Fastest way to compare bitsets (< operator on bitsets)?

Question

What is the most optimized way to implement a < operator for std::bitset corresponding to the comparison of the unsigned integer representation (it should work for bitsets of more than 64 bits) ?

A trivial implementation would be:

template<std::size_t N>
bool operator<(const std::bitset<N>& x, const std::bitset<N>& y)
{
    for (int i = N-1; i >= 0; i--) {
        if (x[i] && !y[i]) return false;
        if (!x[i] && y[i]) return true;
    }
    return false;
}

When I say "most optimized way" I am looking for implementations using bitwise operations and metaprogramming tricks (and things like that).

EDIT: I think that I've found the trick: template metaprogramming for compile-time recursion and right bitshift in order to compare bitsets as several unsigned long long integers. But no clear idea of how to do that...

About your idea using right bitshift: That'd create a lot of intermediate objects and `to_ullong` will have to check if the shifted values do *fit* into an `unsigned long long` for each check, hence creating quite some overhead. I doubt it'd be faster, although only a benchmark could prove that. — Daniel Frey, Jan 20 '14 at 22:39
Copy the code for std::bitset, rename it, give it a method to access a word at a time. — brian beuning, Jan 20 '14 at 23:04
@brianbeuning If you are copying the code anyways, you can simply provide an `operator<` which has access to the internals. — Daniel Frey, Jan 21 '14 at 09:05
@Vincent I've updated with runtimes below: bit-wise (current most upvotes, block-wise, and template recursive block-wise). — user, Jan 22 '14 at 16:55

score 12 · Accepted Answer · answered Jan 20 '14 at 22:17

12

The obvious optimization would be

template<std::size_t N>
bool operator<(const std::bitset<N>& x, const std::bitset<N>& y)
{
    for (int i = N-1; i >= 0; i--) {
        if (x[i] ^ y[i]) return y[i];
    }
    return false;
}

Other than that, it should be quite impossible to use a more bits-per-test as there is no standard-conforming way to access them. You could benchmark x.to_string() < y.to_string() and hope for both to_string() and string comparison to be optimized better than bitwise access to a bitset, but that's a long shot.

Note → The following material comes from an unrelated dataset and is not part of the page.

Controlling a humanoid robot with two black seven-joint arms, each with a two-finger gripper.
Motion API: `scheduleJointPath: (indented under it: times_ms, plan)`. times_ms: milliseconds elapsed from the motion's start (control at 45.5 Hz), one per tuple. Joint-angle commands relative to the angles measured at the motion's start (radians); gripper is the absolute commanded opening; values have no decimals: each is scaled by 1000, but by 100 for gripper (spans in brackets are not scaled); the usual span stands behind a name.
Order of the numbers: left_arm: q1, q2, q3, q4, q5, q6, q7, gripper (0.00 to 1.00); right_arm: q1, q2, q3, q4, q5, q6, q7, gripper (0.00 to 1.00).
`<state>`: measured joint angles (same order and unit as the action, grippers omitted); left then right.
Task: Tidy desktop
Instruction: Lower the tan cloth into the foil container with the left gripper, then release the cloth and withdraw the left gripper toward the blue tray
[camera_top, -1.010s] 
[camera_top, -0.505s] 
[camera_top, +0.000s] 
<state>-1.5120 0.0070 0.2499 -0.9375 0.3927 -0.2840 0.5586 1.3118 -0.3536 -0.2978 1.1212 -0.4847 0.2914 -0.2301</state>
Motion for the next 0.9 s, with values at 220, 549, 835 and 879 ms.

answered Jan 20 '14 at 22:17

Daniel Frey

55,810
13
122
180

@dyp Who knows. It's a question of performance, so in the end you'd have to benchmark it. And it might change with each compiler version. If thinking about "small" bitsets, one could also specialize for <=64 bits by using `to_ullong`, but I guess the spirit of this question is more like a couple hundred bits. – Daniel Frey Jan 20 '14 at 22:21
+1 For a solution its size, it's hard to do better. For template recursion version, see below. – user Jan 22 '14 at 16:48
1

Note that even if `std::bitset` would expose some `.data()` member, the lexicographical ordering from the standard containers and `std::tuple` is hard to optimize using that knowledge. The tempting thing to do would be to do integer comparison on the underlying word representation, but that actually corresponds to *reverse colexicographical* ordering. You could use `std::lexicographical_compare(rbegin(R.data), rend(R.data), rbegin(L.data), rend(L.data))` as `operator<(L, R)`. The "reverse" corresponds to the L/R reversal, and the "co" to the reverse iterators in "reverse colexicographical". – TemplateRex Aug 10 '14 at 11:30

score 5 · Answer 2 · answered Mar 26 '16 at 09:52

If you are willing to adopt the solution if STL bitset changes you may use

template<int n>
bool compare(bitset<n>& l, bitset<n>& r){
  if(n > 64){
  typedef array<long, (n/64)> AsArray;
  return *reinterpret_cast<AsArray*>(&l)
       < *reinterpret_cast<AsArray*>(&r);
    }//else
  return l.to_ulong() < r.to_ulong();
}

the compiler throws the irrelevant branch of the if away

user · Answer 3 · 2014-01-22T16:59:27.600

I just looked at the source code, but unfortunately (unless, hopefully, I am mistaken), they don't seem to give you in-place access to a const & unsigned long for a particular block of bits. If they did, then you could perform template recursion, and effectively compare each unsigned long rather than each bit in an unsigned long.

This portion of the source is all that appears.